Work to complete:
Repeat each entry in the data, exactly.

(Items listed in a dataset)
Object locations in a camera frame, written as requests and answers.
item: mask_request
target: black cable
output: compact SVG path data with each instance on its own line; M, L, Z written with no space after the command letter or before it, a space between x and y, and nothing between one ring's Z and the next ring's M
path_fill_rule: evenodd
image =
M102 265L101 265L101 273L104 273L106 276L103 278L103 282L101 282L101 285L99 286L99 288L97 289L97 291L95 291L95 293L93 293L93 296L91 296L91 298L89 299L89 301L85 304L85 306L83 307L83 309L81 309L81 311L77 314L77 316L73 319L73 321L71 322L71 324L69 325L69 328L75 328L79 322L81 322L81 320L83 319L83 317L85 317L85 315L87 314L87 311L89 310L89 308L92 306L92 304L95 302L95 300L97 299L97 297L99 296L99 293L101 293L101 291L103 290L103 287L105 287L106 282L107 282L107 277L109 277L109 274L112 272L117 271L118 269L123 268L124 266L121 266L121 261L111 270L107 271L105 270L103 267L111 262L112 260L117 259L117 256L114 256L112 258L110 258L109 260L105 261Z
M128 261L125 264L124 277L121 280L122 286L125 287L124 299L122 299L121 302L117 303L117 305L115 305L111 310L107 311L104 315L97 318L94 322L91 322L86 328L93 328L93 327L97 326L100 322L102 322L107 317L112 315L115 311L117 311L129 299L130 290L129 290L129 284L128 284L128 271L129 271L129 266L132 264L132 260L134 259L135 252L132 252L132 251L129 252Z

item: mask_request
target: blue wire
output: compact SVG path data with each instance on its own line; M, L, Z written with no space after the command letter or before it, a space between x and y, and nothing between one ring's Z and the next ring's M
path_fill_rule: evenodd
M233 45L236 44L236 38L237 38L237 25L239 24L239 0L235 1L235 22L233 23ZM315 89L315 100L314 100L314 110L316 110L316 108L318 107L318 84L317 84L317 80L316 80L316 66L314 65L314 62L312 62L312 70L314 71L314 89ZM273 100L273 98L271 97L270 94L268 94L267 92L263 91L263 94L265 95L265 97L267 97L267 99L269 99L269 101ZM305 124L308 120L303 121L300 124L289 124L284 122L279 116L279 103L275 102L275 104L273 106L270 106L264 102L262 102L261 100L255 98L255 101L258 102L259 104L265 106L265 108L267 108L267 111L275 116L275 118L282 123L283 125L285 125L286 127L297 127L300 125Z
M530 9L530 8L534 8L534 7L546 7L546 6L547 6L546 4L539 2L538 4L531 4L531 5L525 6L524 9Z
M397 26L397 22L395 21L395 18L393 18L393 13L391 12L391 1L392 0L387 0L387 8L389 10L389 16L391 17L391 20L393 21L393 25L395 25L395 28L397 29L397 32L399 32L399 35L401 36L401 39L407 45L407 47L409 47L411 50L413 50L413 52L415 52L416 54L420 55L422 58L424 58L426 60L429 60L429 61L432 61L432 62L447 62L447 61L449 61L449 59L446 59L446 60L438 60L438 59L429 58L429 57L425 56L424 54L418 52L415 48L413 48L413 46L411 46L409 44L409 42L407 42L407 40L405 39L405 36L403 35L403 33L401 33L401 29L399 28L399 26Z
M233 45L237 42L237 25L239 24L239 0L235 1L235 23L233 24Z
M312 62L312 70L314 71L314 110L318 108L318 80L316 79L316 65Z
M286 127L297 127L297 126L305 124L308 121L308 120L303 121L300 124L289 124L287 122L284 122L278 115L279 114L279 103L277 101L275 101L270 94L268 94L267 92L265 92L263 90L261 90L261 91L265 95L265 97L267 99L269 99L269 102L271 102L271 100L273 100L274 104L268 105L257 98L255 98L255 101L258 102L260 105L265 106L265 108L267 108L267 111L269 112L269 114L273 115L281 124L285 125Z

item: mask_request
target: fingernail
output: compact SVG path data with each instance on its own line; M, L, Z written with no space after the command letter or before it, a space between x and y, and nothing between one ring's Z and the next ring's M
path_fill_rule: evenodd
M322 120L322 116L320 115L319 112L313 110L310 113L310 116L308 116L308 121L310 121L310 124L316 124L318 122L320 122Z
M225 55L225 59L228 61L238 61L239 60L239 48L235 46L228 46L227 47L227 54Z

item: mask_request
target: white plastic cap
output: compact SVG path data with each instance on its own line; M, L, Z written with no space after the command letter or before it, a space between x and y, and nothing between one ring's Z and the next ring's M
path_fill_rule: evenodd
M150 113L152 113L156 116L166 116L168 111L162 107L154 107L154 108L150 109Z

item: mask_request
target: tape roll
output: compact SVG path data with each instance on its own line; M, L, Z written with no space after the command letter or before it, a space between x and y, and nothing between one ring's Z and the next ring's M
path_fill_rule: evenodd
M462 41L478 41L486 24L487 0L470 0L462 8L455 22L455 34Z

Answer space:
Object locations in a camera frame, written as requests and answers.
item: mask_request
target: black cable
output: compact SVG path data with each instance on its own line; M, L, Z written with no space after the command letter or before it, a space between x and y, and nothing between one ring's Z and the next ring's M
path_fill_rule: evenodd
image =
M102 265L101 265L101 273L104 273L106 276L103 278L103 282L101 282L101 285L99 286L99 288L97 289L97 291L95 291L95 293L93 293L93 296L91 296L91 298L89 299L89 301L85 304L85 306L83 307L83 309L81 309L81 311L77 314L77 316L73 319L73 321L71 322L71 324L69 325L69 328L75 328L79 322L81 322L81 320L83 319L83 317L85 317L85 315L87 314L87 311L89 310L89 308L92 306L92 304L95 302L95 300L97 299L97 297L99 296L99 293L101 293L101 291L103 290L103 287L105 287L106 282L107 282L107 277L109 277L109 274L112 272L117 271L118 269L123 268L124 266L121 266L121 261L111 270L107 271L105 270L103 267L111 262L112 260L117 259L117 256L114 256L112 258L110 258L109 260L105 261Z
M128 261L125 264L124 277L121 280L122 286L125 287L124 299L122 299L121 302L117 303L117 305L115 305L111 310L107 311L104 315L97 318L94 322L91 322L86 328L93 328L93 327L97 326L100 322L102 322L107 317L112 315L115 311L117 311L129 299L130 290L129 290L129 284L128 284L128 271L129 271L129 266L132 264L132 260L134 259L135 252L132 252L132 251L129 252Z

item: mask_request
target: blue wire
output: compact SVG path data with each instance on its own line; M, L, Z written with no space after the command letter or before it, a space between x and y, and nothing between one ring's Z and the next ring's M
path_fill_rule: evenodd
M233 45L236 44L236 38L237 38L237 25L239 24L239 0L235 1L235 22L233 23ZM315 89L315 100L314 100L314 110L316 110L316 108L318 107L318 84L317 84L317 80L316 80L316 66L314 65L314 62L312 62L312 70L314 71L314 89ZM273 100L273 98L271 97L270 94L268 94L267 92L263 91L263 94L265 95L265 97L267 97L267 99L269 99L269 101ZM305 124L308 120L303 121L300 124L289 124L284 122L279 116L279 103L275 102L275 104L273 106L270 106L264 102L262 102L261 100L255 98L255 101L258 102L259 104L265 106L265 108L267 108L267 111L275 116L275 118L282 123L283 125L285 125L286 127L297 127L300 125Z
M530 9L530 8L534 8L534 7L546 7L546 6L547 6L546 4L539 2L538 4L531 4L531 5L525 6L524 9Z
M397 26L397 22L395 21L395 18L393 18L393 13L391 12L391 1L392 0L387 0L387 8L389 10L389 16L391 17L391 20L393 21L393 25L395 25L395 28L397 29L397 32L399 32L399 35L401 36L401 39L407 45L407 47L409 47L411 50L413 50L413 52L415 52L416 54L420 55L422 58L424 58L426 60L429 60L429 61L432 61L432 62L447 62L447 61L449 61L449 59L446 59L446 60L438 60L438 59L429 58L429 57L425 56L424 54L418 52L415 48L413 48L413 46L411 46L409 44L409 42L407 42L407 40L405 39L405 36L403 35L403 33L401 33L401 29L399 28L399 26Z
M233 45L237 42L237 25L239 24L239 0L235 1L235 23L233 24Z
M312 62L312 70L314 71L314 110L318 108L318 80L316 79L316 65Z
M286 127L297 127L297 126L305 124L308 121L308 120L303 121L300 124L289 124L287 122L284 122L278 115L279 114L279 103L277 101L275 101L270 94L268 94L267 92L265 92L263 90L261 90L261 91L265 95L265 97L267 99L269 99L269 102L271 102L271 100L273 100L274 104L268 105L257 98L255 98L255 101L258 102L260 105L265 106L265 108L267 108L267 111L269 112L269 114L273 115L281 124L285 125Z

item: mask_request
target: fingernail
output: compact SVG path data with each instance on its own line; M, L, Z written with no space after the command letter or before it, a space between x and y, and nothing between one ring's Z and the next ring's M
path_fill_rule: evenodd
M322 120L322 116L320 115L319 112L313 110L310 113L310 116L308 116L308 121L310 121L310 124L316 124L318 122L320 122Z
M225 55L225 59L228 61L238 61L239 60L239 48L235 46L228 46L227 47L227 54Z

item: mask_request
target: white plastic cap
output: compact SVG path data with each instance on its own line; M, L, Z written with no space after the command letter or before it, a space between x and y, and nothing between one ring's Z and the next ring's M
path_fill_rule: evenodd
M150 113L152 113L156 116L166 116L168 111L162 107L154 107L154 108L150 109Z

item: mask_request
target: tape roll
output: compact SVG path data with each instance on its own line; M, L, Z written with no space after the command letter or before it, a space between x and y, and nothing between one ring's Z and the next ring's M
path_fill_rule: evenodd
M462 41L478 41L486 24L487 0L470 0L462 8L455 22L455 34Z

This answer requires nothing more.